» WORK ITEM
Return all the lines below exactly. Any picture among them is omitted.

--------------------------------

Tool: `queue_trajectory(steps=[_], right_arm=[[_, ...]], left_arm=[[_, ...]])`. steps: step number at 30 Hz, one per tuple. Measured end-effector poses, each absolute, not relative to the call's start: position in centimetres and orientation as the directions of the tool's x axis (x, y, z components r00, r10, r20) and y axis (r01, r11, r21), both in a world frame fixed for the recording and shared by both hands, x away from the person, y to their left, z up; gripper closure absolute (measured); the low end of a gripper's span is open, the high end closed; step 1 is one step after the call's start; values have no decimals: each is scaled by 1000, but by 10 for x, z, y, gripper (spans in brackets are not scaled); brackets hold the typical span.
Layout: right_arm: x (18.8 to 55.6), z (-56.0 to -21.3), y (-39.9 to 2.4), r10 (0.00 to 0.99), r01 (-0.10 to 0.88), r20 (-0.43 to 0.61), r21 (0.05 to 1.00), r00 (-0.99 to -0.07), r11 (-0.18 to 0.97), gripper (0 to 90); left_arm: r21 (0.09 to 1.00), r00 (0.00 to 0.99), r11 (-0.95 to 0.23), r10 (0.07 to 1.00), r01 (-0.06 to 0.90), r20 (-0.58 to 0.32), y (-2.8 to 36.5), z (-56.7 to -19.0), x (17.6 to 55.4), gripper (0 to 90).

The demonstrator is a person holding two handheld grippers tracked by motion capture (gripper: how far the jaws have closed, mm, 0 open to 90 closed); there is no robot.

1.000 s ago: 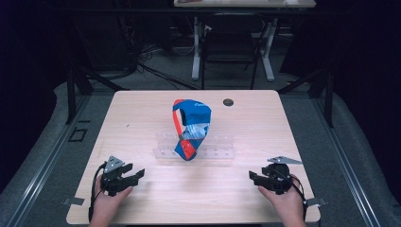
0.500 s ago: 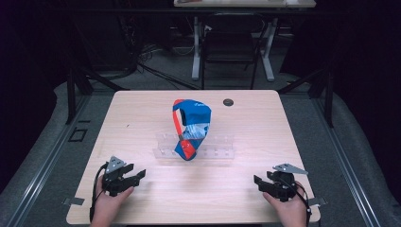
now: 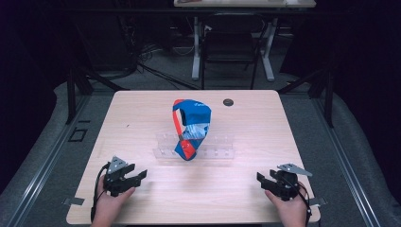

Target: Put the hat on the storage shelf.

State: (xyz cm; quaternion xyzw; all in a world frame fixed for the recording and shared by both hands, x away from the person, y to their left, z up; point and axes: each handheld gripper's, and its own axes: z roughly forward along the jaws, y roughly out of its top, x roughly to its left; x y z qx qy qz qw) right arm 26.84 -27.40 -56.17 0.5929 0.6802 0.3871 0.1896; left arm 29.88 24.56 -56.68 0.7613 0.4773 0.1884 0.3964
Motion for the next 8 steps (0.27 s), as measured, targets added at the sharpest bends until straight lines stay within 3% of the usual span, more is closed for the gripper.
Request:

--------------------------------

» SOLUTION TO THIS TASK
Tool: `queue_trajectory(steps=[_], right_arm=[[_, ...]], left_arm=[[_, ...]])`. steps: step number at 30 Hz, one per tuple. Measured end-effector poses, each absolute, not relative to the call's start: position in centimetres and orientation as the directions of the tool's x axis (x, y, z components r00, r10, r20) and y axis (r01, r11, r21), both in a world frame fixed for the recording and shared by both hands, x away from the person, y to their left, z up; gripper closure absolute (measured); the low end of a gripper's span is open, the high end closed; step 1 is one step after the call's start; values have no decimals: each is scaled by 1000, but by 10 for x, z, y, gripper (spans in brackets are not scaled); brackets hold the typical span.
Layout: right_arm: x (18.8 to 55.6), z (-56.0 to -21.3), y (-39.9 to 2.4), r10 (0.00 to 0.99), r01 (-0.10 to 0.88), r20 (-0.43 to 0.61), r21 (0.05 to 1.00), r00 (-0.99 to -0.07), r11 (-0.18 to 0.97), gripper (0 to 90); left_arm: r21 (0.09 to 1.00), r00 (0.00 to 0.99), r11 (-0.95 to 0.23), r10 (0.07 to 1.00), r01 (-0.06 to 0.90), r20 (-0.58 to 0.32), y (-2.8 to 36.5), z (-56.7 to -19.0), x (17.6 to 55.4), gripper (0 to 90).

The demonstrator is a person holding two handheld grippers tracked by motion capture (gripper: how far the jaws have closed, mm, 0 open to 90 closed); there is no robot.

1.000 s ago: 
0.500 s ago: 
now: 

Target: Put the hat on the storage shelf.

State: (xyz cm; quaternion xyzw; all in a world frame fixed for the recording and shared by both hands, x away from the person, y to their left, z up; point and axes: each handheld gripper's, and its own axes: z roughly forward along the jaws, y roughly out of its top, x roughly to its left; x y z qx qy qz qw) right arm 26.84 -27.40 -56.17 0.5929 0.6802 0.3871 0.1896; left arm 29.88 24.56 -56.68 0.7613 0.4773 0.1884 0.3964
Motion for the next 8 steps (0.27 s), as measured, targets added at the sharpest bends until straight lines stay within 3% of the usual span, more is closed for the gripper.
Request:

This exercise calls for no further output.